» **Instructions for the task**
Print the whole listing below again, exactly as given.

» **The data**
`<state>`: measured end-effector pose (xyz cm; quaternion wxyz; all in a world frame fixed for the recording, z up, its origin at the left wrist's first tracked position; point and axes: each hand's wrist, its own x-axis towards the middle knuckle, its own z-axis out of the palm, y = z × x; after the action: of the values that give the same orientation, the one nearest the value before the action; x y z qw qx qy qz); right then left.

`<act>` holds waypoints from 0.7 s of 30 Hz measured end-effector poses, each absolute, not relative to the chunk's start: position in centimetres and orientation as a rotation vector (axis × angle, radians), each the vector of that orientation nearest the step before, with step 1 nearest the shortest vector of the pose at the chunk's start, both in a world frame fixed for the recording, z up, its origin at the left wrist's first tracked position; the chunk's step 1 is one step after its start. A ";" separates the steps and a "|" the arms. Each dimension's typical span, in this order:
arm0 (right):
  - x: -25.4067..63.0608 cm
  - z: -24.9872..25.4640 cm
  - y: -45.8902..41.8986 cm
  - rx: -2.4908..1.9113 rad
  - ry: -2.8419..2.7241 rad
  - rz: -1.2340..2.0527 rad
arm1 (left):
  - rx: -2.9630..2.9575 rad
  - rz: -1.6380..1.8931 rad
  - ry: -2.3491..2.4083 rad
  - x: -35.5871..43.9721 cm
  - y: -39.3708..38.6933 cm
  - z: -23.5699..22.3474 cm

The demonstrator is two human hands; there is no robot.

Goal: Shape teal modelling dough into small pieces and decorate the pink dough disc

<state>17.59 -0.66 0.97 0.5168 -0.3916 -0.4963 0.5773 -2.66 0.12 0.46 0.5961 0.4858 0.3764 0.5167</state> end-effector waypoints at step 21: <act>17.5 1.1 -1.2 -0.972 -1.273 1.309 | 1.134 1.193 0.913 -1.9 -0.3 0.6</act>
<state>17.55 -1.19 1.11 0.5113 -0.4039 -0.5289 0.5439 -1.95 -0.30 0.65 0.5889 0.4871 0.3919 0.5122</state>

» **Exercise response**
`<state>`: measured end-effector pose (xyz cm; quaternion wxyz; all in a world frame fixed for the recording, z up, its origin at the left wrist's first tracked position; point and axes: each hand's wrist, its own x-axis towards the middle knuckle, its own z-axis out of the palm, y = z × x; after the action: of the values that give the same orientation, the one nearest the value before the action; x y z qw qx qy qz); right then left.

`<act>` holds waypoints from 0.7 s of 30 Hz measured end-effector poses, each absolute, not relative to the chunk's start: position in centimetres and orientation as a rotation vector (axis × angle, radians), each the vector of that orientation nearest the step before, with step 1 nearest the shortest vector of the pose at the chunk's start, both in a world frame fixed for the recording, z up, its origin at the left wrist's first tracked position; the chunk's step 1 is one step after its start. A ";" separates the steps and a "|" the arms. Each dimension's typical span, in this order:
arm0 (right):
  - x: -25.4067..63.0608 cm
  - z: -24.9872..25.4640 cm
  - y: -45.8902..41.8986 cm
  - rx: -2.4908..1.9113 rad
  - ry: -2.8419..2.7241 rad
  - rz: -1.2340..2.0527 rad
arm1 (left):
  - rx: -2.9630..2.9575 rad
  - rz: -1.6380..1.8931 rad
  - ry: -2.3491..2.4083 rad
  - x: -35.5871..43.9721 cm
  - y: -39.3708..38.6933 cm
  - z: -23.5699..22.3474 cm

The demonstrator is two human hands; there is no robot.

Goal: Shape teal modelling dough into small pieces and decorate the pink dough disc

<state>17.59 -0.66 0.97 0.5168 -0.3916 -0.4963 0.5773 -2.66 0.12 0.46 0.5961 0.4858 0.3764 0.5167</state> end-effector waypoints at step 21: <act>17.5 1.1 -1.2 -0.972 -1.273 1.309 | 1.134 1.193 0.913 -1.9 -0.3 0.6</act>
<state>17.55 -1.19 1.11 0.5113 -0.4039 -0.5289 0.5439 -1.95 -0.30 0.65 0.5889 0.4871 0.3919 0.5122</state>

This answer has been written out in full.